# Work instruction
Every entry below must be retyped exactly, and the pictures must be left out.

*** Input data ***

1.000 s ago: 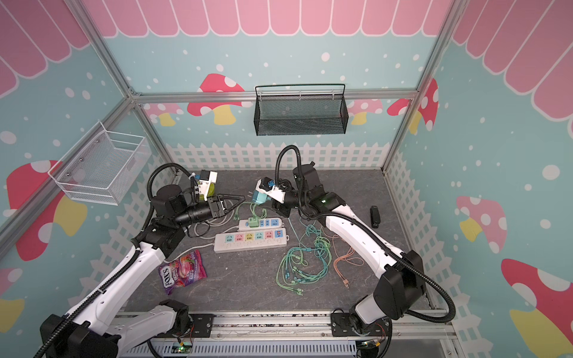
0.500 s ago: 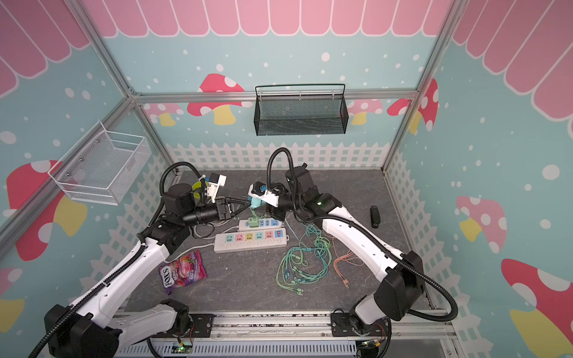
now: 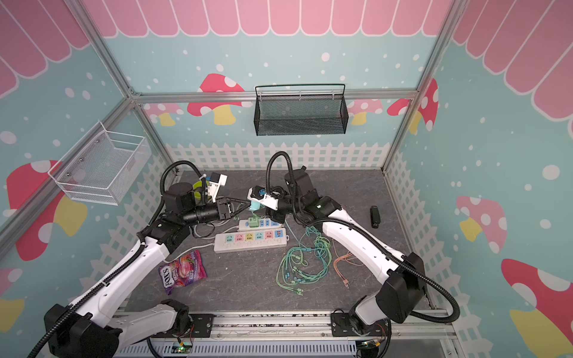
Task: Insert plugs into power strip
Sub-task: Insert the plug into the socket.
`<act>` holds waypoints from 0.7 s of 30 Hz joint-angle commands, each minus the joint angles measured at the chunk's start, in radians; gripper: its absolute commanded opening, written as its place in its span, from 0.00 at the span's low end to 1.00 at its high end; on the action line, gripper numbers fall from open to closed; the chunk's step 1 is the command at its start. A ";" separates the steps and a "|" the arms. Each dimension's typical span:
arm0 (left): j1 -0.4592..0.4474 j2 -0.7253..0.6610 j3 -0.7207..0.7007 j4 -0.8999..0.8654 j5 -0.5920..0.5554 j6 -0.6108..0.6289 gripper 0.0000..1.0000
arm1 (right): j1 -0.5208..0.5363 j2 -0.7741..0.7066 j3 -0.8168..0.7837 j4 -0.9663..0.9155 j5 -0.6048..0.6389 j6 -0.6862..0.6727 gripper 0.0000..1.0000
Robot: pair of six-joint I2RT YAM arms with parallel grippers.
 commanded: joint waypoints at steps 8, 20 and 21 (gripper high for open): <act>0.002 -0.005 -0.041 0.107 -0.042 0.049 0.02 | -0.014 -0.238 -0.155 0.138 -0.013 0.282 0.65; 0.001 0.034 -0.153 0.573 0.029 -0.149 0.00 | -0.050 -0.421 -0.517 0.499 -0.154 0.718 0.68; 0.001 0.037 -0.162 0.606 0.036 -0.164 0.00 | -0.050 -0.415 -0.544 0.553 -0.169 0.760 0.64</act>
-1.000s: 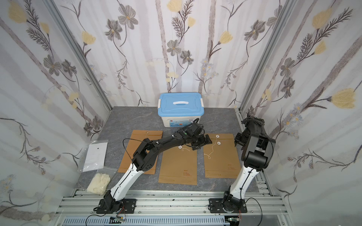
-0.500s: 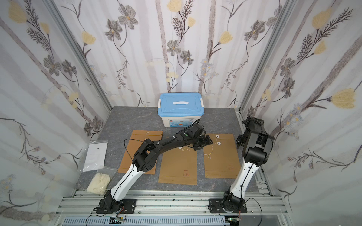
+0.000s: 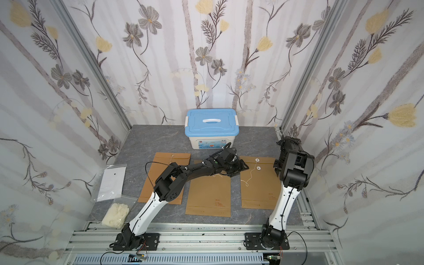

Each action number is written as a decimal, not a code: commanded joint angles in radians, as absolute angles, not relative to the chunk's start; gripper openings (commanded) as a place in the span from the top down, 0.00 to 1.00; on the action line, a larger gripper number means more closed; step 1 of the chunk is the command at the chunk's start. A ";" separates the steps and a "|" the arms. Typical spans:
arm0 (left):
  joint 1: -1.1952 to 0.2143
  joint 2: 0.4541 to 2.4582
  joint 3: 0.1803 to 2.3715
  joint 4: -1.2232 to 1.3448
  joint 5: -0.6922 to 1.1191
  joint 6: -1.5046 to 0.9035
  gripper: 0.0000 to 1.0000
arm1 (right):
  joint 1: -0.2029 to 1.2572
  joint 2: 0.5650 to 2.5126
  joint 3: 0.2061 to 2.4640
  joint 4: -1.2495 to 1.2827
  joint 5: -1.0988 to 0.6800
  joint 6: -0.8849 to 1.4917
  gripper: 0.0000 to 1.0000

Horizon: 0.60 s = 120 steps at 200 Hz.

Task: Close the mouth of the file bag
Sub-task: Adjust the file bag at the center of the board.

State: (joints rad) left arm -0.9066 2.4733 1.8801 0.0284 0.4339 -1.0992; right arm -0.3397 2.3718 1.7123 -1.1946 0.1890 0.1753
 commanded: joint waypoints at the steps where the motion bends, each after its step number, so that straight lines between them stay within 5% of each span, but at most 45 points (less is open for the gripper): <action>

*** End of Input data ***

# Solution to this task
1.000 s ago: 
0.500 s ago: 
now: 
Task: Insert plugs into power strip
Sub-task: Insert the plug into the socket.
`<act>` holds waypoints from 0.7 s of 30 Hz joint-angle commands, each minus the joint angles measured at the chunk's start, in radians; gripper: its absolute commanded opening, written as its place in its span, from 0.00 at the span's low end to 1.00 at its high end; on the action line, gripper numbers fall from open to closed; the chunk's step 1 is the command at its start. A ";" separates the steps and a "|" the arms. Each dimension's typical span:
arm0 (left): j1 -0.4592..0.4474 j2 -0.7253..0.6610 j3 -0.7207..0.7007 j4 -0.8999..0.8654 j5 -0.5920..0.5554 j6 -0.6108..0.6289 gripper 0.0000..1.0000
arm1 (right): j1 -0.5208..0.5363 j2 -0.7741..0.7066 j3 -0.8168..0.7837 j4 -0.9663..0.9155 j5 -0.6048..0.6389 j6 -0.6862..0.6727 gripper 0.0000..1.0000
Robot: pair of six-joint I2RT YAM arms with parallel grippers.
 commanded: joint waypoints at steps 8, 20 and 21 (gripper high for open): <act>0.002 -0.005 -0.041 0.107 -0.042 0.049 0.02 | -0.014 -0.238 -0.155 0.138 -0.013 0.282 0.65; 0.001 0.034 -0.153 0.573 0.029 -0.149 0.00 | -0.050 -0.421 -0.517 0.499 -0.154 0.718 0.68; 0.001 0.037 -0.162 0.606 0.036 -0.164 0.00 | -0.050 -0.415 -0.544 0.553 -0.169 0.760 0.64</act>
-1.000s: 
-0.500s: 
+0.000s: 

Each action number is written as a decimal, not a code: commanded joint angles in radians, as absolute angles, not relative to the chunk's start; gripper openings (commanded) as a place in the span from the top down, 0.00 to 1.00; on the action line, a larger gripper number means more closed; step 1 of the chunk is the command at the chunk's start. A ";" separates the steps and a "|" the arms. Typical spans:
arm0 (left):
  joint 1: -1.1952 to 0.2143
  joint 2: 0.4541 to 2.4582
  joint 3: 0.1803 to 2.3715
  joint 4: -1.2232 to 1.3448
  joint 5: -0.6922 to 1.1191
  joint 6: -1.5046 to 0.9035
  gripper: 0.0000 to 1.0000
arm1 (right):
  joint 1: -0.2029 to 1.2572
  joint 2: 0.5650 to 2.5126
  joint 3: 0.2061 to 2.4640
  joint 4: -1.2495 to 1.2827
  joint 5: -1.0988 to 0.6800
  joint 6: -0.8849 to 1.4917
  gripper: 0.0000 to 1.0000

Horizon: 0.60 s = 120 steps at 200 Hz.

Task: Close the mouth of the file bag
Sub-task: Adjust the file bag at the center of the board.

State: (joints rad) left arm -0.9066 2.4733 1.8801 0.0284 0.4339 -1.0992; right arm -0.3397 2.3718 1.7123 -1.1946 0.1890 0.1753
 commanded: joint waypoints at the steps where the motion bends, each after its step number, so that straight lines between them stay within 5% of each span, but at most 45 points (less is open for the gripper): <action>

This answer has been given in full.